WORK ORDER: In the entries below, identify every line with the string "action" and copy it.

RECORDS SHOWN section start

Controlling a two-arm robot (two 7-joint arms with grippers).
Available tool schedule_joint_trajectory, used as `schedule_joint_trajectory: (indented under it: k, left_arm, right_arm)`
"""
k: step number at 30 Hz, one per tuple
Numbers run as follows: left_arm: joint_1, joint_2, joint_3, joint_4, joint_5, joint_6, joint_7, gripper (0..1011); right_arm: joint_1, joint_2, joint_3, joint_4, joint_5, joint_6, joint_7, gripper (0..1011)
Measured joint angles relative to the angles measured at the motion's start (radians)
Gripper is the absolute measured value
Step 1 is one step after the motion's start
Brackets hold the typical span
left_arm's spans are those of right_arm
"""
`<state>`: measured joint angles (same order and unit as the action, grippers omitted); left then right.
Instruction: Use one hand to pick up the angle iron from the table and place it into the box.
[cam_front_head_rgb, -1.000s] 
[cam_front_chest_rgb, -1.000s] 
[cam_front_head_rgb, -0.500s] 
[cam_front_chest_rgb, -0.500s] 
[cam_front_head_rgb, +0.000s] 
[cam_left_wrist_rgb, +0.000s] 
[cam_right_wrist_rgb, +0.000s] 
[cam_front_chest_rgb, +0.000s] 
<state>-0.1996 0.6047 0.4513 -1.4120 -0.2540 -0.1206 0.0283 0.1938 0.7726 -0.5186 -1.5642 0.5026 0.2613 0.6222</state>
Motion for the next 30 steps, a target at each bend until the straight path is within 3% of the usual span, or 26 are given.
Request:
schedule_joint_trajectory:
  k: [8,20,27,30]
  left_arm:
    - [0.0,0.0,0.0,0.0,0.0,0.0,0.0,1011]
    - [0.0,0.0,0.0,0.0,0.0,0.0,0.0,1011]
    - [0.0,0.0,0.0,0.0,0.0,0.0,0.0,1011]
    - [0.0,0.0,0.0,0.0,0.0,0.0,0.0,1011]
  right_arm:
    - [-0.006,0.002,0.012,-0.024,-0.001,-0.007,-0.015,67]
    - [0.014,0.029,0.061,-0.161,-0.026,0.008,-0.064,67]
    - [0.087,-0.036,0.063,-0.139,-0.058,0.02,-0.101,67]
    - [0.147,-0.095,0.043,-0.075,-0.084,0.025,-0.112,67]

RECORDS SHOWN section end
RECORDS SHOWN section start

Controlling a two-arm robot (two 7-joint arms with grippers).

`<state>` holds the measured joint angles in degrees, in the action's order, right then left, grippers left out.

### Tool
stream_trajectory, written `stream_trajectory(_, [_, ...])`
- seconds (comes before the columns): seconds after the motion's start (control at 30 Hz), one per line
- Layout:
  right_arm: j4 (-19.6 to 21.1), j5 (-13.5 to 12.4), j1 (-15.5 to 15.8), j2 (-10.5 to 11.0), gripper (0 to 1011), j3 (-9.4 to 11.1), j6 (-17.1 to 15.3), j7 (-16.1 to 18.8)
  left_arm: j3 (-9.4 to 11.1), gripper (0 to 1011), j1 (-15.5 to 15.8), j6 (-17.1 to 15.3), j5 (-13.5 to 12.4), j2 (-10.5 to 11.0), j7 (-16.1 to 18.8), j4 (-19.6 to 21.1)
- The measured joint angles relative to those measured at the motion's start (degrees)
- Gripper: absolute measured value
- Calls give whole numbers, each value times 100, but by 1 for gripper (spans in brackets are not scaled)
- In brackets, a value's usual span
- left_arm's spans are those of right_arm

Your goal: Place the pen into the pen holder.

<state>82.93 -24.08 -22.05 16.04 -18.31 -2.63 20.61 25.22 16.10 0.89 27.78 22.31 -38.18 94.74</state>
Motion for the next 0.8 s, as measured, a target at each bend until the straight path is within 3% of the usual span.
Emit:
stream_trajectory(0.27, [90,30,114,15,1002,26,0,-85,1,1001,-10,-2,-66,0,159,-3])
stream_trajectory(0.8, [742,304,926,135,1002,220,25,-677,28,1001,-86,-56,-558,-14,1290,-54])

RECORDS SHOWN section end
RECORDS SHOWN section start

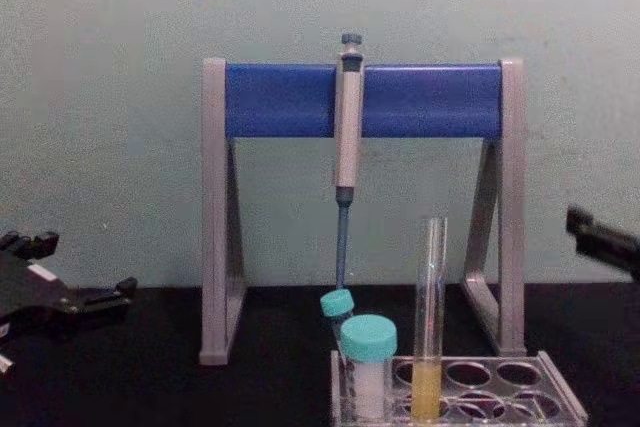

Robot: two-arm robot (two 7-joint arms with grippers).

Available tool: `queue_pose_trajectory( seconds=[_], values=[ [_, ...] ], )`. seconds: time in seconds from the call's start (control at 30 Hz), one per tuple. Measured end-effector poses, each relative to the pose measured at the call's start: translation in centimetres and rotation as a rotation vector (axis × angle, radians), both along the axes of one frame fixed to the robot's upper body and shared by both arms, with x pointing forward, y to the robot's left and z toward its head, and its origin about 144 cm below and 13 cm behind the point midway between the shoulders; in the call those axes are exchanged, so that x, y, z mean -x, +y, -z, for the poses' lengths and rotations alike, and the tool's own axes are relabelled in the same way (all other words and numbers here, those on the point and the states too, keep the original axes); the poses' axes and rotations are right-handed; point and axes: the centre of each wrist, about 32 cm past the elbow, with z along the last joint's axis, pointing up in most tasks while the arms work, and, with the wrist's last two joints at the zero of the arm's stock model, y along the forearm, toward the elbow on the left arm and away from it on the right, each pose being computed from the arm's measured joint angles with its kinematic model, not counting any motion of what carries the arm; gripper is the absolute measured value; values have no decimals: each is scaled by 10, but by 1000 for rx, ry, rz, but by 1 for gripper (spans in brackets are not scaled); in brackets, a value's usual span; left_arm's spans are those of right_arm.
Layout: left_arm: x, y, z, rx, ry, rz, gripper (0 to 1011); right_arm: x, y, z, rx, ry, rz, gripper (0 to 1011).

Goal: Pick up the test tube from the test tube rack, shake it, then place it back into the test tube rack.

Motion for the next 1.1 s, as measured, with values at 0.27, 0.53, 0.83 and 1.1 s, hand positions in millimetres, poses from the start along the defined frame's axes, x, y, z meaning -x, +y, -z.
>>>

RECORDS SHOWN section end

RESULT:
`<state>`: measured joint angles (same order and unit as the action, grippers omitted); left then right.
`<state>` holds the measured joint angles in degrees, in the action's order, right then left, grippers left out.

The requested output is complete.